Top budget desktop PCs
Aimed at the value-conscious, these budget desktops will tackle your computing needs without breaking the bank
HP Pavilion p6540f Review, by Armando Rodriguez September 23, 2010
Spacious hard drive
Great general performance
Bottom Line: HP's p6540f is a great PC for the everyday user--but if you're looking to upgrade or play games, look elsewhere.
With a price tag of $780 (as of September 3, 2010), the HP Pavilion p6540f sits at the upper threshold of the budget PC category. Offering ample performance and storage, the p6540f is a strong candidate for shoppers who want the muscle of a quad-core PC, but don't want to spend a bundle.
The HP Pavilion p6540f is configured with a 2.8GHz Phenom II 830 quad-core processor, 8GB of DDR3 RAM, and a massive 1TB hard drive. It earned a score of 115 on our WorldBench 6 test suite, bested (but only slightly) by the Gateway SX2840-01 (118) and HP's own Pavilion p6330f (118).
If you were planning on using this desktop for gaming, however, you're out of luck. The ATI Radeon HD 4200 integrated graphics processor was unable to eke out playable frame rates on our Unreal Tournament 3 benchmark, at any resolution or setting. This is par for the course with the category, however, as even the top budget machines fail to impress on games.
Clad in HP's stock chassis, the p6540f is a bit boring--not exactly unattractive, but simply more of what we've already seen from the company. The front of the case has a pair of USB ports and the headphone and microphone jacks, hidden under a sliding panel. You'll also find an easy-access multiformat card reader on the upper rim of the machine. The power button's placement is a bit awkward: It's right on the top of the machine, and I actually managed to shut the machine off accidentally with my clipboard. That being said, I grew to appreciate its placement once the desktop was down on the floor.
On the rear are six more USB ports (for a grand total of eight). The machine also has a DVI port, a VGA port, digital-audio and 7.1-channel surround-sound inputs, and a gigabit ethernet port. The p6540f offers Wi-Fi connectivity, too, by way of an add-in 802.11n PCI card. I found its implementation a bit lacking, however: The antenna is a tepee-shaped object attached by a cord, and finding a space for it on my desk that was out of the way proved annoying.

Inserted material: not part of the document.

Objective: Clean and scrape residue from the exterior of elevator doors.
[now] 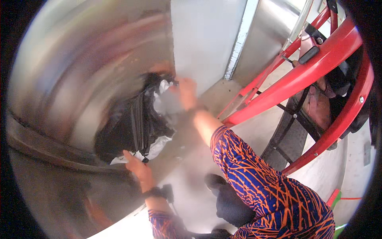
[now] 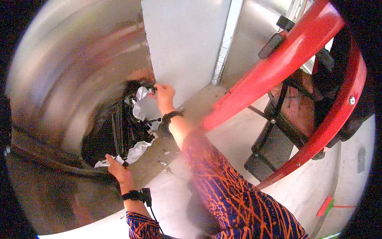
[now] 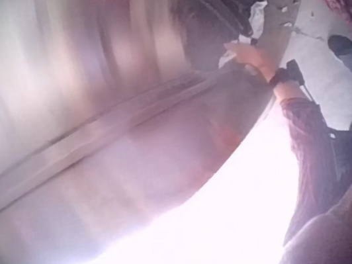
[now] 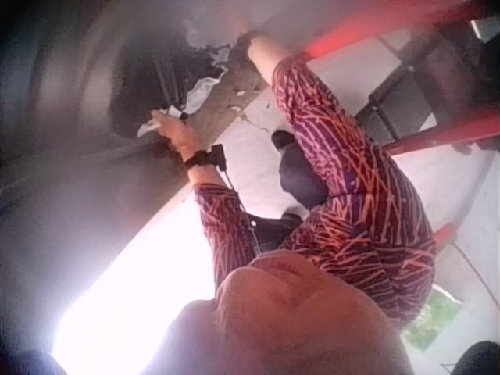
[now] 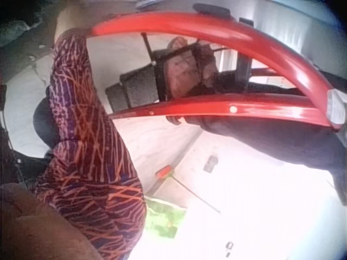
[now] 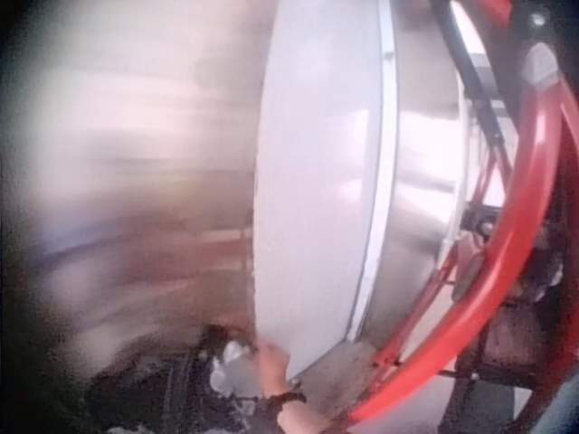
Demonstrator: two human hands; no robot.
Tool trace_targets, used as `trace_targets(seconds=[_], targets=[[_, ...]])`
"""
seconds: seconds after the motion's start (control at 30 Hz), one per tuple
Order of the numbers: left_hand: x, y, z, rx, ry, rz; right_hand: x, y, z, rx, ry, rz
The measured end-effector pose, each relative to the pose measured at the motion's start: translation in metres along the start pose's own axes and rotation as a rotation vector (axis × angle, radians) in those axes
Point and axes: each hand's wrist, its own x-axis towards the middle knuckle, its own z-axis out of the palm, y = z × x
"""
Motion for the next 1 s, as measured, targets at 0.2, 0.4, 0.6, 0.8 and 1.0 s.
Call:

You'll need to grab a screwdriver if you're hoping to get inside the case. Once there, though, you'll discover that there really isn't much point to digging around. As is generally the case with budget desktops, the p6540f doesn't have a lot of room in the chassis or on the motherboard for future upgrades. The jumbled wiring doesn't help matters. Since the Wi-Fi card takes up a bit of room, you'll likely have trouble squeezing in a larger graphics card, too. And you'd still have to contend with the limits of the paltry 250W power supply.
The PC does have three open PCI Express x1 slots and room for an additional hard drive. Unfortunately, the power supply blocks the media expansion bays; adding a second 5.25-inch drive would be difficult without first removing the power supply (or the front of the chassis).
Bundled with the p6540f is a standard HP two-button mouse with a scrollwheel, as well as a keyboard with playback and volume-control buttons. Personally, I find HP's stock keyboards and mice comfortable and perfect for everyday use. The package has little in the way of included software, besides the requisite cluster of trial editions. Documentation is limited to a warranty guide and an oversize quick-start guide with setup instructions.
The HP Pavilion p6540f boasts generous amounts of RAM and hard-drive space, making it great for a casual user with a lot of files. The limited upgradability is a shame, but expected from the category--ditto for the lackluster gaming performance. All told, the p6540f is a bit pricier than some of its rivals, but the multicore processor gives it a leg up over the competition, something to keep in mind if you convert plenty of videos or dabble in photo editing.